ACLU slams Mayor Parker for invoking the organization’s name amid ‘DEI rollback’
Mayor Cherelle L. Parker did not say that her administration worked directly with the ACLU in crafting its contracting policy. The organization still wants to distance itself from it.

The ACLU’s Pennsylvania chapter slammed Philadelphia Mayor Cherelle L. Parker’s administration for invoking the organization’s name during a news conference this week, saying the group was not involved in what its leaders described as the mayor’s “DEI rollback.”
In a blistering statement issued late Wednesday, the ACLU-PA said Parker’s use of the organization’s name during a news conference announcing controversial changes to the city’s contracting policies created “the impression that the city’s decisions were vetted by our constitutional experts and aligned with our values.”
That was not the case, the group said.
“ACLU-PA was not consulted nor involved,” the statement said. “We welcome genuine collaboration with city leadership on policies that advance justice, liberty, and equity, especially for historically marginalized communities. Until such a partnership occurs, we ask that the administration refrain from using our name as a buzzword seal of approval.”
The Parker administration pushed back, with City Solicitor Renee Garcia saying Thursday that officials “were clear” that the administration consulted with an attorney who worked for the city’s outside counsel and who later went to work for the ACLU.
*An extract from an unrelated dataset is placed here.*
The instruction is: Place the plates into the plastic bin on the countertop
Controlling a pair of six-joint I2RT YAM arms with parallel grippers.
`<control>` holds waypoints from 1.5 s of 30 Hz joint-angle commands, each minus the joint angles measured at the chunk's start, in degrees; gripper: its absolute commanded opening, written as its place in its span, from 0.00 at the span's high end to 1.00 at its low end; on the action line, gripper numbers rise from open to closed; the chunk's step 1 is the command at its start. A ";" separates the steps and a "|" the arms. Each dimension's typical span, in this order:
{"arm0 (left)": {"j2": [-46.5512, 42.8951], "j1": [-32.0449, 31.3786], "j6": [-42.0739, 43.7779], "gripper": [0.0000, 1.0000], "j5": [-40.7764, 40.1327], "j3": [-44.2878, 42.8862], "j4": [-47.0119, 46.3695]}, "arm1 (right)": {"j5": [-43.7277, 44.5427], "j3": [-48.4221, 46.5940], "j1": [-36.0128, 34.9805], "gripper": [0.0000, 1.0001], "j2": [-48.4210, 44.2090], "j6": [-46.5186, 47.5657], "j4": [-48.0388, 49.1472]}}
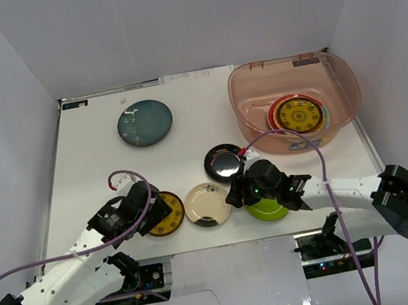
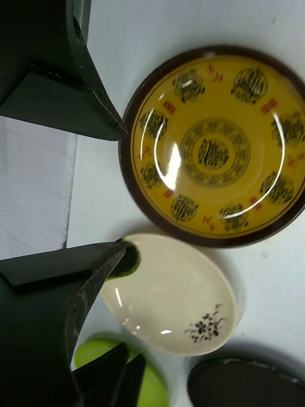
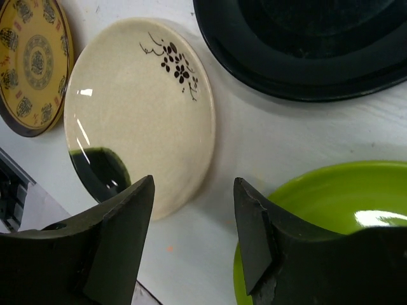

“We didn’t give ‘impressions,’” Garcia said, “we just gave the facts.”
Still, the civil rights group’s distancing from Parker was the latest criticism the mayor faced over her decision to eliminate a decades-old program that aimed to direct a significant portion of the city’s contracting dollars to firms owned by people of color, women, and people with disabilities.
Parker and her administration said the decision was made to align city policies with shifting legal precedent that has threatened affirmative action-style government programs. But critics have said the city preemptively conceded to the conservative legal movement that has sought to dismantle diversity, equity, and inclusion programs across the country.
Parker has said the city’s new system, which will incentivize contracting with businesses considered “small and local,” will ultimately be a more effective and equitable program.
In announcing her decision to make the city’s procurement policies race- and gender-neutral, Parker did not say that her administration worked directly with the ACLU in crafting its policy shift, nor did she mention the organization’s Pennsylvania chapter.
But Parker and members of her administration invoked the group’s name during the Tuesday news conference as they described the timeline of events that led up to the city’s decision to quietly change its policies this fall before announcing them publicly.
» READ MORE: Philadelphia is halting the use of some diversity targets in city contracts as national DEI backlash grows
Garcia said that the administration consulted in June with constitutional law experts, including Carmen Iguina González, who was at the time a Washington-based attorney at Hecker Fink, a law firm. Iguina González is a former clerk to Supreme Court Justice Sonia Sotomayor, considered one of the most liberal jurists on the high court.
About three months after the meeting with city officials, Iguina González became the deputy director for immigration detention at the ACLU’s National Prison Project.
She could not be reached for comment.
» READ MORE: Philly Council president says Mayor Parker was ‘strategic’ in dropping diversity contracting goals
During Tuesday’s news conference, Vanessa Garrett Harley, a deputy mayor and a top aide to Parker, cited the meeting with Iguina González in response to critics who have called the administration’s policy shift “conservative.”
She said Iguina González counseled the city to strike race- and gender-based diversity goals from its contracting policies.
“People [are] saying, ‘Oh, it was a conservative move. It was a conservative way of looking at the law,’” Garrett Harley said. “She had clerked for Justice Sotomayor. She’s currently at the ACLU. So this was not somebody who would have had a conservative mindset.”
Garrett Harley continued: “If we’ve got people on all sides... saying, ‘You have no other choice,’ then we’ve got to pivot and do what we have to do to protect the fiscal responsibility of the City of Philadelphia.”
Later in the news conference, Parker also mentioned the ACLU, saying she was glad the city sought outside an outside opinion from Iguina González.
“I remember that meeting clearly,” Parker said. “And again — although she’s not with the firm, she made the transition and she’s now with the ACLU — I believe in her.”
This week was not the first time the ACLU has been at odds with Parker, a centrist Democrat who ran for mayor in 2023 on a tough-on-crime platform.
The group’s state chapter was critical of her while she campaigned and embraced the use of stop-and-frisk as a valuable policing tactic. The ACLU, which has long contended the practice is racially biased and ineffective, monitored the city’s use of stop-and-frisk for more than a decade.
And once Parker took office last year, Pennsylvania ACLU leaders expressed opposition to parts of her plan to address the open-air drug market in Kensington, including the so-called wellness court, a fast-track court for people accused of minor drug-related offenses.